The PISCES study (Pilot Investigation of Stem Cells in Stroke) will primarily test the safety profile of the cells, but measures of efficacy will also be included. The ReN001 cells were administered by direct injection into the affected region of the brain in a routine surgical procedure. The patient will be monitored closely for two years, with longer term follow-up procedures in place thereafter.

ReNeuron was formed in 1998 by three Institute scientists, Jeffrey Gray, John Sinden, and Helen Hodges and is the first company to have received regulatory approval for any stem cell-based clinical trial in the UK. The company retains its strong association with the IoP at King's through Prof Jack Price who acts as a Consultant to ReNeuron and helped develop the neural stem cells that have gone into this trial.

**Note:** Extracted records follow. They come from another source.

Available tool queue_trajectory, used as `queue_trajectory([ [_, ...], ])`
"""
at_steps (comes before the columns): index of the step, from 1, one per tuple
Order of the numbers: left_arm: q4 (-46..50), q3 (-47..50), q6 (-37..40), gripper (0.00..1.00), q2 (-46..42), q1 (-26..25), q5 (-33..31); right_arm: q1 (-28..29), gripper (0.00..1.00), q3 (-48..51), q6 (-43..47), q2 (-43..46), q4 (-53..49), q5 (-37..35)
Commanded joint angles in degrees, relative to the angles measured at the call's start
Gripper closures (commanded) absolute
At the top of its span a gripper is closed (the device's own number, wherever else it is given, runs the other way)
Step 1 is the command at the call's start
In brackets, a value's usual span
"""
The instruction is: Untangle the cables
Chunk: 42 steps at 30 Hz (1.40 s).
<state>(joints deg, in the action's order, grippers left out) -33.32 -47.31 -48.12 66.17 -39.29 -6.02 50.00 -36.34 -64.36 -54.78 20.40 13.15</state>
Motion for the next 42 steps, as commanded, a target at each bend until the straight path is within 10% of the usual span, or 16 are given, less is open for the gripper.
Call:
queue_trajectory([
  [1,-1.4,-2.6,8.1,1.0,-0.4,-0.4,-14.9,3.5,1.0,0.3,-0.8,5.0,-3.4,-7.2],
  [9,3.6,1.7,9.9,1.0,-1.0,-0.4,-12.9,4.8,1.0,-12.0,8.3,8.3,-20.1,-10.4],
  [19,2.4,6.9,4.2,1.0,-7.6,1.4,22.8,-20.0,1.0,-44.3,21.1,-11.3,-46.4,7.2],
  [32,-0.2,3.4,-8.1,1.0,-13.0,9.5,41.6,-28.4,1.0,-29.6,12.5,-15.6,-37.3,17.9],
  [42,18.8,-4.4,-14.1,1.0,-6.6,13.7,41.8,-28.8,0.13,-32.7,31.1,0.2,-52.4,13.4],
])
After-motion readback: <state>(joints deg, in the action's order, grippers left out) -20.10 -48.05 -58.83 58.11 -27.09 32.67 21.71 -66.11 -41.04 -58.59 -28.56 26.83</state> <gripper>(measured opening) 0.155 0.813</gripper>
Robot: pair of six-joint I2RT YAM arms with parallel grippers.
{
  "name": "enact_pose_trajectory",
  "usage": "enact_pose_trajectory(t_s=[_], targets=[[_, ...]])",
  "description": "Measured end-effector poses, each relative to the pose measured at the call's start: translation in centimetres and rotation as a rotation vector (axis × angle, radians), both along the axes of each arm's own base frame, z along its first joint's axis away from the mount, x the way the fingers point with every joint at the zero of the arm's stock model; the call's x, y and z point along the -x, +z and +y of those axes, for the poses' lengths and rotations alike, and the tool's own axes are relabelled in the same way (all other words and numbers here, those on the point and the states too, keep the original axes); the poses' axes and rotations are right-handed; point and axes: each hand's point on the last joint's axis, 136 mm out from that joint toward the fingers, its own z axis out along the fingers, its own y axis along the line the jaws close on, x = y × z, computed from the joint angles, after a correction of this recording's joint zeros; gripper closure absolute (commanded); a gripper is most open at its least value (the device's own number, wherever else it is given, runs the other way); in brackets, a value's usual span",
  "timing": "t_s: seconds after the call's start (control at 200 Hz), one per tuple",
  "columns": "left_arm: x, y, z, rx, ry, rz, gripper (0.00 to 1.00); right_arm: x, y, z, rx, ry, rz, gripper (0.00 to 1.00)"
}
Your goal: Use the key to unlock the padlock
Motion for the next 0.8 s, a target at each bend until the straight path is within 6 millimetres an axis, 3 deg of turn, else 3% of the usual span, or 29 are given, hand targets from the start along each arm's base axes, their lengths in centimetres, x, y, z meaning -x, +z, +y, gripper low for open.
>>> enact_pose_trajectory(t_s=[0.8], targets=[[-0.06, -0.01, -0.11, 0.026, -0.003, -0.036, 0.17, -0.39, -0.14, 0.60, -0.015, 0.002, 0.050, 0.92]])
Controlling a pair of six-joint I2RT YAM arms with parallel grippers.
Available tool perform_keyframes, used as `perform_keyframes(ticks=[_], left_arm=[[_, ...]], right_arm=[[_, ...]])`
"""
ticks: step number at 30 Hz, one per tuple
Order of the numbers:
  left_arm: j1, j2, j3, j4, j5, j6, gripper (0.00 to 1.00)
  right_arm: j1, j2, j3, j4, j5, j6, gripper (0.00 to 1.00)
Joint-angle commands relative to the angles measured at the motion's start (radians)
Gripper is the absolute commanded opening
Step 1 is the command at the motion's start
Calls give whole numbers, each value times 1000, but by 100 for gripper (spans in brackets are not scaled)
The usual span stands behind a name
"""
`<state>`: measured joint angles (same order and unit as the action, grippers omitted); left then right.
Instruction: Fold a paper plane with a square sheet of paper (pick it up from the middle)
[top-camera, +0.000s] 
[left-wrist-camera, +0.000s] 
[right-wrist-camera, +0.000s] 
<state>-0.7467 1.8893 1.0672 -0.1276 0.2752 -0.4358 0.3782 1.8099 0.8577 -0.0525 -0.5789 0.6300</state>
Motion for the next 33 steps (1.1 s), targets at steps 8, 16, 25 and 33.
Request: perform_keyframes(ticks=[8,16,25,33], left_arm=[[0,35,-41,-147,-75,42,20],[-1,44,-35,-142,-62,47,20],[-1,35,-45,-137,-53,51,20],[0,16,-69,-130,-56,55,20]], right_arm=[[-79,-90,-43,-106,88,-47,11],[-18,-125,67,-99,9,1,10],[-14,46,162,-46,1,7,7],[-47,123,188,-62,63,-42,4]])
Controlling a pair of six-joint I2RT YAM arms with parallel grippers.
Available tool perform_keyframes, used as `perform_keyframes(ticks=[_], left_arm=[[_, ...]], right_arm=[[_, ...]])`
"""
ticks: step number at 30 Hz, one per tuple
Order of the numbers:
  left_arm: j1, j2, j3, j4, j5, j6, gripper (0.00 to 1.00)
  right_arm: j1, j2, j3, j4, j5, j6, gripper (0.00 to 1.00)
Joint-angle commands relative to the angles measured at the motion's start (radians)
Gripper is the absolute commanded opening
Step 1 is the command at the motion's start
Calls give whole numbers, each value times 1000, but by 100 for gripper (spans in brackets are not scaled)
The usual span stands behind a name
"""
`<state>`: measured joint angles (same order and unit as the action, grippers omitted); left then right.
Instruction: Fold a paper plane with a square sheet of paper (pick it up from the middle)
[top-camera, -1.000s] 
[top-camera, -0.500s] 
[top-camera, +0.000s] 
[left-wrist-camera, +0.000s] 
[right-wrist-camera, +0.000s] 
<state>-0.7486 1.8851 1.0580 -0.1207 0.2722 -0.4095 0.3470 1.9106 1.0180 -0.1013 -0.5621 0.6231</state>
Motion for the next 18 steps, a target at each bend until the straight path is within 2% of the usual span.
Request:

Professor Price said: 'We are pleased that the first patient in the PISCES trial has undergone surgery successfully and we hope that in future it will lead on to larger studies to determine the effects of stem cells on the disabilities that result from stroke. We are very proud to have contributed to this significant milestone in the progress towards stem cell therapeutics.'

Stroke is the third largest cause of death and the single largest cause of adult disability in the developed world.   Ischaemic stroke is the most common form of the condition and is caused by a blockage of blood flow in the brain as opposed to a haemorrhagic or bleeding stroke.

Some of the pivotal pre-clinical studies were conducted in collaboration with ReNeuron in the IoP’s Centre for the Cellular Basis of Behaviour (CCBB) by Dr Mike Modo’s research group. The CCBB is a section of the Neuroscience department at the Institute. The stem cell group does basic and translational research to understand the therapeutic potential of stem cells in neurodegenerative disease. The multidisciplinary team employs techniques from molecular genetics, cell biology, neuroimaging, and behavioural science in an effort to bring stem cell therapies into clinical practice.  This work is funded by the Charles Wolfson Charitable Trust, the European Commission, the US National Institutes of Health, and Research Councils.